» **Brief**:
Gather all lines from the material that contain the word "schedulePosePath".

--- Records supplied Enclosed Below ---

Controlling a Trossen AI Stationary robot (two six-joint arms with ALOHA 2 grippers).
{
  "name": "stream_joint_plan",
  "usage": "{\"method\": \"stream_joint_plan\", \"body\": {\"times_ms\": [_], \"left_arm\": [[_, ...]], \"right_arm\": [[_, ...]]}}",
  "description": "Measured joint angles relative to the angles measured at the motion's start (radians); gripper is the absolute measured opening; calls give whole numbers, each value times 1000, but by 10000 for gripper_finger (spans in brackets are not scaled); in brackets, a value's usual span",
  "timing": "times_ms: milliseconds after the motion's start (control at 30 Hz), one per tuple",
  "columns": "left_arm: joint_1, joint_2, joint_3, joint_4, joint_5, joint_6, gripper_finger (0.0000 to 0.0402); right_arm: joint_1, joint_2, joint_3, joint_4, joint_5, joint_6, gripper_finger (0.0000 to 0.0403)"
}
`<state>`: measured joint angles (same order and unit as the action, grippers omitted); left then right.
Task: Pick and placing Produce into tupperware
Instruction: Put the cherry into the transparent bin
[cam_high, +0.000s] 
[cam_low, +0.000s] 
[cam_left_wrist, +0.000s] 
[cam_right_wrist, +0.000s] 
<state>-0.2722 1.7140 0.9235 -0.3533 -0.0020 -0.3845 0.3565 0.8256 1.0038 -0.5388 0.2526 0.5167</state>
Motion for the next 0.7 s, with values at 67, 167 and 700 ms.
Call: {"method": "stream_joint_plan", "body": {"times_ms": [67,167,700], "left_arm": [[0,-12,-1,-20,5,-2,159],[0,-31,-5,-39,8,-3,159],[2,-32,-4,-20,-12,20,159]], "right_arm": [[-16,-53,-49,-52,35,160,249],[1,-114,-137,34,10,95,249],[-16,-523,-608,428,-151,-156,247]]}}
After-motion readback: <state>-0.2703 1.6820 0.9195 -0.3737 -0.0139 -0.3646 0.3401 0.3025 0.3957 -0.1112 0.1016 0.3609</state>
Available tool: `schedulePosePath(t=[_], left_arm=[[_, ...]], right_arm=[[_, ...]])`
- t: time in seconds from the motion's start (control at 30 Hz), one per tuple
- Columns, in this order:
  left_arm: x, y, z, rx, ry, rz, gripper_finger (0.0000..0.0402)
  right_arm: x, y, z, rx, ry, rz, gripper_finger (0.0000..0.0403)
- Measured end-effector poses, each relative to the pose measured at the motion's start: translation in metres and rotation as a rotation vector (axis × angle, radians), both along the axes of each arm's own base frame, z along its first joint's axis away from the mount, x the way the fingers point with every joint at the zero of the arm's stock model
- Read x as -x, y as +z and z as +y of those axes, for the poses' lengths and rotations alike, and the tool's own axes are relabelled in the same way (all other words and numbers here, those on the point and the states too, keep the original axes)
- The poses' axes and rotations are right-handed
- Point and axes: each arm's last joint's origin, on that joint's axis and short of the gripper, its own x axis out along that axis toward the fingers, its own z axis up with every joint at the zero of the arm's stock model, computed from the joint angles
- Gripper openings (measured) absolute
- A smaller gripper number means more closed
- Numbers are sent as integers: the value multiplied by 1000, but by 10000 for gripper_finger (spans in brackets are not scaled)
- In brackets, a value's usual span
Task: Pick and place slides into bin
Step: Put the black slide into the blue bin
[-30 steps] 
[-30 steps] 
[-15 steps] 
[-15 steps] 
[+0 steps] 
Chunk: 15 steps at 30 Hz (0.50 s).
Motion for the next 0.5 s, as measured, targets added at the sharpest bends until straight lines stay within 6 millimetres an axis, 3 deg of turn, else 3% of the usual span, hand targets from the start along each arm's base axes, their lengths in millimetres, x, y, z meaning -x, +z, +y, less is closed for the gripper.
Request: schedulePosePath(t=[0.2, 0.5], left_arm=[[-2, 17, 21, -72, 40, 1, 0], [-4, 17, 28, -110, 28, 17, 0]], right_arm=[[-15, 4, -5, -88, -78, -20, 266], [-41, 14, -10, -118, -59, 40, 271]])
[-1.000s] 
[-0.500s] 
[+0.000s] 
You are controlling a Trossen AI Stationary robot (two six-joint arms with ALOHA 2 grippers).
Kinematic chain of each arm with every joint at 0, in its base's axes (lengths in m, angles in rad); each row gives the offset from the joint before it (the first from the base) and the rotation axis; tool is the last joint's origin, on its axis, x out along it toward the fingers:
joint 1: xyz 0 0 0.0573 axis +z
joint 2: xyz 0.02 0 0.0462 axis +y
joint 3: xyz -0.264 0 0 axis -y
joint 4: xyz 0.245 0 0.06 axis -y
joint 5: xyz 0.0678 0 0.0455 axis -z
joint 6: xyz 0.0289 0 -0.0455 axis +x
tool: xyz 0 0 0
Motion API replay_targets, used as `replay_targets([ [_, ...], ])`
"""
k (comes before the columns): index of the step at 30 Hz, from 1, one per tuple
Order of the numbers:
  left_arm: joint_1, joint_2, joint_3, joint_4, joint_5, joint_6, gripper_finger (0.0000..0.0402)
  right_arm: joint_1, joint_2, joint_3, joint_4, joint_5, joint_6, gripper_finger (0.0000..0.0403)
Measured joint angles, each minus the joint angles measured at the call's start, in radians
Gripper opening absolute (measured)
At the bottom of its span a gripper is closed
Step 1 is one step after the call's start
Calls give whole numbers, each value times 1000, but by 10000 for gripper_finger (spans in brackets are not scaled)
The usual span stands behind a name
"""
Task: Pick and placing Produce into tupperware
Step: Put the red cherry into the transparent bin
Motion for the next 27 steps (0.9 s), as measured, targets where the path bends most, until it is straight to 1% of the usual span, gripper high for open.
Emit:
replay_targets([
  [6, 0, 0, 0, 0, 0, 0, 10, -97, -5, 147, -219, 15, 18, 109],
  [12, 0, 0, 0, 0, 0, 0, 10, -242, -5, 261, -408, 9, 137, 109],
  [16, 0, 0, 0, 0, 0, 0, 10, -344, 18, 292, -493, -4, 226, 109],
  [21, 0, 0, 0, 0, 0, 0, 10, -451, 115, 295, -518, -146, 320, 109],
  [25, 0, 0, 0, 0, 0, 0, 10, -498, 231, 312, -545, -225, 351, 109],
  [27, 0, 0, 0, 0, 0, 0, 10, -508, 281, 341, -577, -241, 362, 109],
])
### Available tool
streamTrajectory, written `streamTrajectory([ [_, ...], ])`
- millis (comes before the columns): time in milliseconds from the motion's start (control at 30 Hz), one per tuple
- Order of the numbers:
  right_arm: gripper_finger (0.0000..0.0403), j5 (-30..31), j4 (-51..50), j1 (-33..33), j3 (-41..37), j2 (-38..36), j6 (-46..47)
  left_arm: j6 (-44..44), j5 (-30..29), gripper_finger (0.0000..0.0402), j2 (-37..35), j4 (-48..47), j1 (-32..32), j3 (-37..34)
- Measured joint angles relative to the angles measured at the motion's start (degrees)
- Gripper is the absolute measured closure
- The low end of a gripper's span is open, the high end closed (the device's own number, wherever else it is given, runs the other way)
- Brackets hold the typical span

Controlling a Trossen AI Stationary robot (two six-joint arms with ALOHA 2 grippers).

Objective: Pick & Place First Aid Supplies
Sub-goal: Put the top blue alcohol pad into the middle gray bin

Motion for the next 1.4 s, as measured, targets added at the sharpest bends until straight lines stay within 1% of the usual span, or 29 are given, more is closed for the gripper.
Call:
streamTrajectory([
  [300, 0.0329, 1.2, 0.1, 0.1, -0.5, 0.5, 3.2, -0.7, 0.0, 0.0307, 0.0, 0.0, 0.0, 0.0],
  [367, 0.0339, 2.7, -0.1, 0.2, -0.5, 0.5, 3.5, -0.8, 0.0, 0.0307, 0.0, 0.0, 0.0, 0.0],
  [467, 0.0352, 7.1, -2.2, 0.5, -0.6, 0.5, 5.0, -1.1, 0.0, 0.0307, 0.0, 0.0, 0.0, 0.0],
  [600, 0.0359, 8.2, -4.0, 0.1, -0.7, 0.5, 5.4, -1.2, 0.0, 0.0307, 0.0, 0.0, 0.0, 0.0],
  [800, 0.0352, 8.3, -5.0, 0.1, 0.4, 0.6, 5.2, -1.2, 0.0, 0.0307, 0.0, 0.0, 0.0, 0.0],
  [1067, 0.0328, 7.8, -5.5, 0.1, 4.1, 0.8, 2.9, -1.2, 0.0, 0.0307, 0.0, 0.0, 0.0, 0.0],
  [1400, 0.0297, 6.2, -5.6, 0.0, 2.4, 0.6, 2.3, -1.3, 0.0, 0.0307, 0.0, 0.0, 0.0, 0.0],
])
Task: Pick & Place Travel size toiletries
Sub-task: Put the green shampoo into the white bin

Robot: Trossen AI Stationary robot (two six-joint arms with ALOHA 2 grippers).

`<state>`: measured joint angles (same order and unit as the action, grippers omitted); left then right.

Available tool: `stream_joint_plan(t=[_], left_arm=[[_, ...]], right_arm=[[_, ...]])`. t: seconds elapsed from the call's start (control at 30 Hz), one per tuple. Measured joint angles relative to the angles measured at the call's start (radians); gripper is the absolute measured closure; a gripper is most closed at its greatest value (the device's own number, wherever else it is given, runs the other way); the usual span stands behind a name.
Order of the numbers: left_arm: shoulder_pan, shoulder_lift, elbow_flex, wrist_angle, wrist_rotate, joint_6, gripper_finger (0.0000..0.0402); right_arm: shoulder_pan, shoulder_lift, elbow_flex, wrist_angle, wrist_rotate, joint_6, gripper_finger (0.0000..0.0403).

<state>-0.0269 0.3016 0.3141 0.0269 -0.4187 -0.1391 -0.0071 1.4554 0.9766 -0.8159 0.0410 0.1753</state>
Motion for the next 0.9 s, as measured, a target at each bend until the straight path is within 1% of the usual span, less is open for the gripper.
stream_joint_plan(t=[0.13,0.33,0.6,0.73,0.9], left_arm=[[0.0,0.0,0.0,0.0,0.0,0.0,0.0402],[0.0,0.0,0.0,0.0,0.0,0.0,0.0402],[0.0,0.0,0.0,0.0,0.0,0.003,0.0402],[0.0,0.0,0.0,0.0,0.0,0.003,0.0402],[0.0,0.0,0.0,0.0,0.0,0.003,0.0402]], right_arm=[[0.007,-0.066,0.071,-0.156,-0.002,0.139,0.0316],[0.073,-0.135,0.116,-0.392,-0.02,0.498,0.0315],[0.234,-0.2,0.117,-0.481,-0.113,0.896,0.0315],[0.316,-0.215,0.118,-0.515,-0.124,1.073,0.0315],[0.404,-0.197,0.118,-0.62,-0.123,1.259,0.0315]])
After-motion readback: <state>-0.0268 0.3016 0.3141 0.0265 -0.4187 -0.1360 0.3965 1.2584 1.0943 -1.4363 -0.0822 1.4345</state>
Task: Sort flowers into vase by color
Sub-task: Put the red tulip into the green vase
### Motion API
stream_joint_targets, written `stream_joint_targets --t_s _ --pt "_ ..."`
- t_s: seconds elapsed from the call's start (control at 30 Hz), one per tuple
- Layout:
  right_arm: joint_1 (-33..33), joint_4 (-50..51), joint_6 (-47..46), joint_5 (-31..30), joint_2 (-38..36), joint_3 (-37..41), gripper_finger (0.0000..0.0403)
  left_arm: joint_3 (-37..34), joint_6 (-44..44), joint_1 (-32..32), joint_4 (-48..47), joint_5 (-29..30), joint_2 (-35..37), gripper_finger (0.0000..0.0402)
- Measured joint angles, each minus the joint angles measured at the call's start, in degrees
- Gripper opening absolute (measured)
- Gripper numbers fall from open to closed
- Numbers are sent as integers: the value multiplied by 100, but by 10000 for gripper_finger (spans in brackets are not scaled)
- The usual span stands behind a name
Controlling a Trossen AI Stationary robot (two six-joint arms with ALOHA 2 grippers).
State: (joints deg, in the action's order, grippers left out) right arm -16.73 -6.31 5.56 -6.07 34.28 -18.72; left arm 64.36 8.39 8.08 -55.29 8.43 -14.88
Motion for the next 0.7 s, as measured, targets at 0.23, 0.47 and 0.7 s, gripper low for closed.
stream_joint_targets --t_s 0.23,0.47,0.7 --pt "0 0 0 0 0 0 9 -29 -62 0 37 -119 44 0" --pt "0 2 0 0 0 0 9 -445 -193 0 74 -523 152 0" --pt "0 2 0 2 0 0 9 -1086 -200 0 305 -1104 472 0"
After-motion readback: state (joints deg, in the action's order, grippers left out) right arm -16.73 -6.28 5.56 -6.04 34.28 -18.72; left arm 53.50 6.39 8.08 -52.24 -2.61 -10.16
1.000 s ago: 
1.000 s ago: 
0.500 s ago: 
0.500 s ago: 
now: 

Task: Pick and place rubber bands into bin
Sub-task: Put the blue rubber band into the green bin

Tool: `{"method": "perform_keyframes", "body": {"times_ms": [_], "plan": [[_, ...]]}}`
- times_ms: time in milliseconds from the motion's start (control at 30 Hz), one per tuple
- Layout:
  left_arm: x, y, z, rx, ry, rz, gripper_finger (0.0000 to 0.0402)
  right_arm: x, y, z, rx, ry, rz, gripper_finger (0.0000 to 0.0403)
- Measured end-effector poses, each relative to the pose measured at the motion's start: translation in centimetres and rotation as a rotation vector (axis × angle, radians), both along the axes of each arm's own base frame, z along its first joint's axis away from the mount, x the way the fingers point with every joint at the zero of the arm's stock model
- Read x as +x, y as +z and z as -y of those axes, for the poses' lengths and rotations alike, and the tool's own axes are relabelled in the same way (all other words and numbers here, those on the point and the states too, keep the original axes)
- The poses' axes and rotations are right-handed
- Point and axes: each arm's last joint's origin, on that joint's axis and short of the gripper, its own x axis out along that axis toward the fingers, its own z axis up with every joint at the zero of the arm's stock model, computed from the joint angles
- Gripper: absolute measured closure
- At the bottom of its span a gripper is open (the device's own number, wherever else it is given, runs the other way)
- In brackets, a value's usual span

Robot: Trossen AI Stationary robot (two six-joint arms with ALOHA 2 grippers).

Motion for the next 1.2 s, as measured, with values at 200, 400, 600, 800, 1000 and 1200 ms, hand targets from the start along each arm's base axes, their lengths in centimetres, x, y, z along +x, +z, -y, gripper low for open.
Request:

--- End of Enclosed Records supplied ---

» **Solution to this exercise**:
Available tool: `schedulePosePath(t=[_], left_arm=[[_, ...]], right_arm=[[_, ...]])`
Request: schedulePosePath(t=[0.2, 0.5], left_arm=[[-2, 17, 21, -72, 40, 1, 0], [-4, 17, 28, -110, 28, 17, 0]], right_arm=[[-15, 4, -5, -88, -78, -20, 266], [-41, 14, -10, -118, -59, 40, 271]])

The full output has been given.